• 22 June 2018
How to Kick Off a Tutoring Session

How to Kick Off a Tutoring Session

May 24, 2018

Carving out the time tutors have with students takes more than just scheduling each session. Here are 5 ways tutors can jumpstart their next tutoring session to maximize their students’ learning time.

Tutors on average spend upwards of an hour with their students. On paper, that might seem like plenty of time. In practice, however, time flies – and tutors need to strategize how to make the most of those precious minutes and their lessons.

That means getting the session started the right way. Engaging your student in the first five minutes of the session can ensure they’re grappling with the material, and aren’t distracted or disinterested.

There are plenty of ways to kick off your next tutoring session:

1. Focusing activity

Start out with a challenge, problem, or illustration that captures the essence of the lesson. Something that prompts your student to focus their attention on the material, and switch off from the rest of their day’s concerns. Education writer Dr. Barbi Honeycutt recommends using questions to connect the day’s prompt with the lesson plan, so your student is engaging in critical thinking from the start.

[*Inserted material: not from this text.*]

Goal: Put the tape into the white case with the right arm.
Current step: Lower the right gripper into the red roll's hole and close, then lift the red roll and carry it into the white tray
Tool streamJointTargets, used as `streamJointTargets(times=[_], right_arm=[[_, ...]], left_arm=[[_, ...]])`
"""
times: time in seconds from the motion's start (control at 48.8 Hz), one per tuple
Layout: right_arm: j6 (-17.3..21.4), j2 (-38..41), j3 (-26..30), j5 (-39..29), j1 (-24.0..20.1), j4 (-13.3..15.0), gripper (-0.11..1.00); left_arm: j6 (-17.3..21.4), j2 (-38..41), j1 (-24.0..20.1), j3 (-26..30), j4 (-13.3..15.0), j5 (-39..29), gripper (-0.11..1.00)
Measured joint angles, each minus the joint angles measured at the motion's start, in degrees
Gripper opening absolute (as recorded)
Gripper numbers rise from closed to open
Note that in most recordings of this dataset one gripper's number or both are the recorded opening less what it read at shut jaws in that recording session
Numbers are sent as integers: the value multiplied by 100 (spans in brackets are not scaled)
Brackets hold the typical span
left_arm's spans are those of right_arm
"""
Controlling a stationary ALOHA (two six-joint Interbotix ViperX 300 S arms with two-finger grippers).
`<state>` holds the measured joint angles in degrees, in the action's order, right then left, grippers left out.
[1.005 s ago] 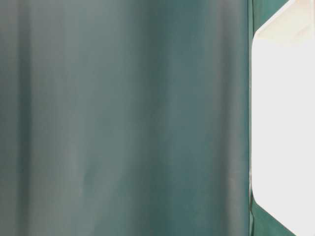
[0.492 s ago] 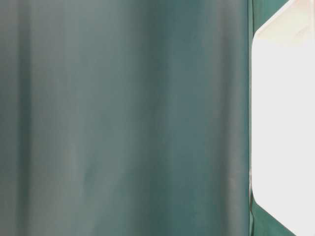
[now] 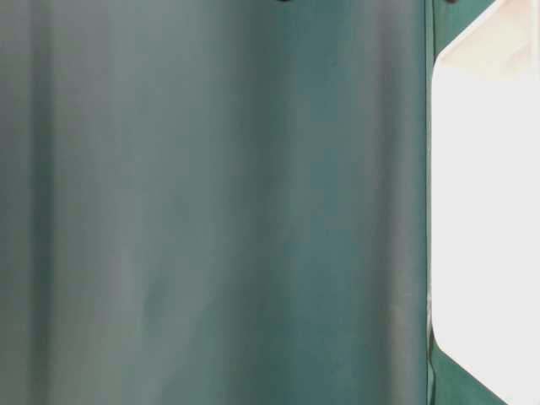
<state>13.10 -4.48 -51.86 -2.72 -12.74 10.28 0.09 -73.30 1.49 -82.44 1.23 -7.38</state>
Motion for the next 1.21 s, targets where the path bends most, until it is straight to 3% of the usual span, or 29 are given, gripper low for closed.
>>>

It’s useful, too, to discuss early on in your session what today’s lesson entails, so students can have an idea of what’s expected of them in the brief window of time you have together.

2. Ask questions

Ask a few questions about the lesson material at the start, but don’t have the student answer them just yet. The questions will frame the rest of the lesson, and allow your student to actively reflect on what they’re learning to your initial questions. At the end of your session, provide for a few minutes for your student to consider the questions again, and then discuss their answers.

3. Retrieve past lessons

Before jumping into today’s lesson, spend the first few minutes having the student recall what they learned from the last lesson. Memory retrieval strengthens what students have learned, and encourages them to build on past material and their critical thinking skills.

4. Have them write it down

Students can reinforce their critical thinking skills by reflecting on paper (or the computer). Incorporate some reflective time having your student write down their thoughts about the questions you’ve asked at the outset, and what connections they can draw between past content and their current lesson.

Reflective writing is also a great practice for building a physical record of student’s learning achievements, which you can use to evaluate students’ progress. Portfolios also serve to boost students’ enthusiasm for the learning process, seeing how far they’ve come in owning and tracking their own academic success.

5. Do something fun (and memorable)

Some educators go the extra mile in building their relationship with their student. After all, you’re another adult figure in their lives, and finding a way to personally connect with your student can overcome hurdles to the learning process.

Create a special handshake between you and your student, or for the musically ambitious, make a song based on the learning material.

Go ahead, be creative. There isn’t much time each session, but for you and your student, every minute counts.


By keeping your student focused from the start, you can set the tone for the rest of the session, and ensure your student is productive and interested, too.